Sabemos hoje que os geólogos e os biólogos estavam corretos em suas alegações de uma Terra muito mais antiga do que Kelvin tinha inicialmente calculado. É irônico, contudo, que tenham sido necessários métodos inteiramente novos, desenvolvidos por físicos, para fornecer as provas de que ele estava errado. O que Kelvin não sabia, e que ninguém em sua época podia saber, é que há, na verdade, uma imensa fonte adicional de calor no interior da Terra.

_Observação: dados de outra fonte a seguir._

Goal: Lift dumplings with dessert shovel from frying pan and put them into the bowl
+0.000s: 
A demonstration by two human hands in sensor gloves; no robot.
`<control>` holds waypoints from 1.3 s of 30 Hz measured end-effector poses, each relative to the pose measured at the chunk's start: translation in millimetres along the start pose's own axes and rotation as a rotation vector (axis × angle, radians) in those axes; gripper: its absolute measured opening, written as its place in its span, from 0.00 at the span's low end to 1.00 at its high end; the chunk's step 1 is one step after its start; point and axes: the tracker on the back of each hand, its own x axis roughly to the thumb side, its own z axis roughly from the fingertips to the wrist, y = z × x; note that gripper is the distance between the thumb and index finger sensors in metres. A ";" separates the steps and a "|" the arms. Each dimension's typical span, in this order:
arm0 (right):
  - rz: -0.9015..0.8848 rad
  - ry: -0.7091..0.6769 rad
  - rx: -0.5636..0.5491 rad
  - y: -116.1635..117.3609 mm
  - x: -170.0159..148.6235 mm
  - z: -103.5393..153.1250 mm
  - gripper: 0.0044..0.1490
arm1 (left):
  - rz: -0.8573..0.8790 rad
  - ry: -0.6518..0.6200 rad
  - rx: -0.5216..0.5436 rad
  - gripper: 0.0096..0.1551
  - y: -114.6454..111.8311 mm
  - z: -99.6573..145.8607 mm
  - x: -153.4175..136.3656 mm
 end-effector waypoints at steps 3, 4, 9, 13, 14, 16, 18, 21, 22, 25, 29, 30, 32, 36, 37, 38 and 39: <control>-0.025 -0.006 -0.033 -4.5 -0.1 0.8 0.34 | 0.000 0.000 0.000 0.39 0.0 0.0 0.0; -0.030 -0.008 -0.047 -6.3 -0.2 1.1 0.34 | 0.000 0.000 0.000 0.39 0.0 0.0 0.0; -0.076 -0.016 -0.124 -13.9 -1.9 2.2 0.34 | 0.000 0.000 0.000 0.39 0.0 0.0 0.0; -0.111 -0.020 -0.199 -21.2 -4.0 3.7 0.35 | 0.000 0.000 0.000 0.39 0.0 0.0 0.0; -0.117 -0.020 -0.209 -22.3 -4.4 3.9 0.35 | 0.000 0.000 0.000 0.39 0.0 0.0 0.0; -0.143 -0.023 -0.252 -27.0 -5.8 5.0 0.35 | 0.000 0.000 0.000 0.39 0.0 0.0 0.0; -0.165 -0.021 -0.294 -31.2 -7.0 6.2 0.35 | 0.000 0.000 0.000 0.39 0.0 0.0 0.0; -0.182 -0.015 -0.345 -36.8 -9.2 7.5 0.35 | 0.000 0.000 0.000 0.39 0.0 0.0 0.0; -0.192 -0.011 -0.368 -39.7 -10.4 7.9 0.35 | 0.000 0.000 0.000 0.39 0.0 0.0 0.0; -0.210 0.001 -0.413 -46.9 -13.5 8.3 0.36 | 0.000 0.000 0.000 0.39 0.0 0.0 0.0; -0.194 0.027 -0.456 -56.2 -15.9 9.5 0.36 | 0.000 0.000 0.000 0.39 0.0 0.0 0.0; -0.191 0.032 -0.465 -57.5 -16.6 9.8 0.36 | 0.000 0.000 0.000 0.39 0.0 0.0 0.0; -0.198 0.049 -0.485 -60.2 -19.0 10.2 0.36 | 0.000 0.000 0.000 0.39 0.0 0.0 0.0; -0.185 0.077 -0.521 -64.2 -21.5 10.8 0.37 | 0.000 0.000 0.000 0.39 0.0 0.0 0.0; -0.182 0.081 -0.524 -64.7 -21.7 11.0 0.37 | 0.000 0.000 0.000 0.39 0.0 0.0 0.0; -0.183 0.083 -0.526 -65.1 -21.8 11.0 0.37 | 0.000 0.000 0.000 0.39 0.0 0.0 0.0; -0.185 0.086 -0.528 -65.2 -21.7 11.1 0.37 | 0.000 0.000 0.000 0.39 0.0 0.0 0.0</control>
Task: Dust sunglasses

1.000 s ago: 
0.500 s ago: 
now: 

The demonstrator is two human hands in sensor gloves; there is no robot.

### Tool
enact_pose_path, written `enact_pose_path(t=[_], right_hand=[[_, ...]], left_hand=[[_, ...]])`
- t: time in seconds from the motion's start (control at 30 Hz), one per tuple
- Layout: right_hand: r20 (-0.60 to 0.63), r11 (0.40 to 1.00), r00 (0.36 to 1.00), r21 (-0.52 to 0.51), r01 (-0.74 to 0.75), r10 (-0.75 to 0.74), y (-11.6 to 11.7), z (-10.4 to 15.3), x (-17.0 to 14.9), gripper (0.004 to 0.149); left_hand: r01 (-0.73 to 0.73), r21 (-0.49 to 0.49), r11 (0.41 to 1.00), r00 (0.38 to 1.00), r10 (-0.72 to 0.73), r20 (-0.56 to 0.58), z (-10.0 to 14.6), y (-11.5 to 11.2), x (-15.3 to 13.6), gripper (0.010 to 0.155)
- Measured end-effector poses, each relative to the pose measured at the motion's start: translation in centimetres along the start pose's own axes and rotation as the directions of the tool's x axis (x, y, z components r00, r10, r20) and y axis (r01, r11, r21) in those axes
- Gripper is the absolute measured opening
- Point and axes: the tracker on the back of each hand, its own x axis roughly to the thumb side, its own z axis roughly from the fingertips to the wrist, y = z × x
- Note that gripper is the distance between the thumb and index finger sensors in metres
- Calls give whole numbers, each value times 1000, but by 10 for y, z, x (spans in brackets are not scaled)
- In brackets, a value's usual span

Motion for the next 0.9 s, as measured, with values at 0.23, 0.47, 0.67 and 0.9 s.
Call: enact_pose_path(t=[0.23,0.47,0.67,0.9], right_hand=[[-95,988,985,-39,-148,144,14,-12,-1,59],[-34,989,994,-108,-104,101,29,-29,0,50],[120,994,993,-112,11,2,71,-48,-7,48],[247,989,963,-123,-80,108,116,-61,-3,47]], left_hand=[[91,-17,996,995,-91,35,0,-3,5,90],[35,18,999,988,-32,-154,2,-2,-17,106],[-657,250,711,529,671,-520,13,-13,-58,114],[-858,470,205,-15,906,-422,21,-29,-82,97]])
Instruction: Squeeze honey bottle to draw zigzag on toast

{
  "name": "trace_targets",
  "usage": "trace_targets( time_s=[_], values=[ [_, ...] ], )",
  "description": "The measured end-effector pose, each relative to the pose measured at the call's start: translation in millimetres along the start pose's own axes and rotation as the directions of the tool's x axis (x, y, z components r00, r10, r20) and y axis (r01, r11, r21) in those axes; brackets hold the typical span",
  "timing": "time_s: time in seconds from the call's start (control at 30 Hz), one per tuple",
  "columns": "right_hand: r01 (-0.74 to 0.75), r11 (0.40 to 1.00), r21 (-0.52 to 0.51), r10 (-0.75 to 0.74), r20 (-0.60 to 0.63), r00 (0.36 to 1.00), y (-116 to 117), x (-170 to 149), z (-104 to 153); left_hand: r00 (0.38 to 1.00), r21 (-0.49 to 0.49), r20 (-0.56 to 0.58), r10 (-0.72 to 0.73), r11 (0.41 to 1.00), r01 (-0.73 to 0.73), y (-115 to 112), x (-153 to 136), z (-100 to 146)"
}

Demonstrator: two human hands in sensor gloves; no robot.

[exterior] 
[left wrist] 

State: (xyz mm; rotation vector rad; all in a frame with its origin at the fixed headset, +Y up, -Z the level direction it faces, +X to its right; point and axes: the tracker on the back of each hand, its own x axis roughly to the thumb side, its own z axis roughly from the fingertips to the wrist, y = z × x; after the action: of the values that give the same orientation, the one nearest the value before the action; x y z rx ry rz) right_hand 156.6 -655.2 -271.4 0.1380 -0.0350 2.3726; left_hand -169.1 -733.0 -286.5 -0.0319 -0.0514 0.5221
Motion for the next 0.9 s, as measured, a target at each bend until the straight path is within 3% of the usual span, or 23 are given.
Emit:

O começo do fim para os cálculos de Kevin veio com a descoberta da radioatividade pelo físico francês Antoine Henri Becquerel em 1896. Pierre Curie e Albert Laborde mostraram em 1903 que, graças a essa radioatividade, o elemento rádio tinha a espantosa capacidade de irradiar calor continuamente. Descobriu-se, além disso, que os vários elementos radioativos não eram elementos independentes, mas podiam, de algum modo, descender uns dos outros. O rádio, por exemplo, descende do urânio, e o chumbo é o produto final estável da desintegração do urânio. Em 1907, Bertram Bordem Boltwood, um químico e físico americano, sugeriu que, dado que conhecemos a velocidade de desintegração do minério de urânio em chumbo, se determinarmos a quantidade de chumbo em uma amostra particular de minério de urânio, será possível determinar a idade das rochas na qual o minério foi encontrado. Quanto maior for a porcentagem de chumbo no minério, mais antiga será a rocha.

O desenvolvimento subseqüente de tais métodos produziu o conjunto muito mais acurado de datas de que dispomos hoje. A data mais antiga para uma amostra de rocha encontrada na Terra está por volta de 4,3 bilhões de anos. Parece sensato assumir que a Terra é mais velha que as mais velhas amostras de rocha. Quão mais velha? Evidências provenientes de meteoritos sugerem uma idade para a formação do sistema solar de mais ou menos 4,6 bilhões de anos.

Outras descobertas trouxeram à luz fatos sobre a Terra dos quais mal se poderia suspeitar nos dias de Kelvin. Sabemos, por exemplo, que o calor proveniente de diversas fontes - energia gravitacional e bombardeio por meteoritos, assim como radioatividade interna - causou e tem mantido um estado de fusão parcial no interior da Terra. O resultado é um poderoso processo de convecção, uma mistura e sublevação de rocha fundida, além da condução de calor de dentro para fora com a qual Kelvin trabalhou. O resultado final de todos esses processos, que prosseguem ainda hoje, é uma fina crosta exterior de rocha, um manto rochoso de maior densidade, e um núcleo ainda mais pesado de ferro e níquel.

Além disso, os poderosos processos de convecção exercem, sobre as várias partes de nosso planeta, forças enormes que dobram, encobrem, rompem e levantam grandes áreas da superfície terrestre. O resultado é que não é provável que nenhuma das rochas mais primitivas tenha sobrevivido, e por essa razão nem mesmo as mais velhas das rochas datadas podem contar toda a história.

Apesar de Kelvin ter-se recusado a aceitar a realidade da radioatividade, sua reputação e influência continuou por um longo tempo. Até 1906, ele estava ainda mantendo que a radioatividade não poderia explicar o calor da Terra. Muitos geólogos foram igualmente incapazes de ajustar seu pensamento. Demorou ainda uma década até que uma nova geração de cientistas foi capaz de livrar-se da influência de Kelvin.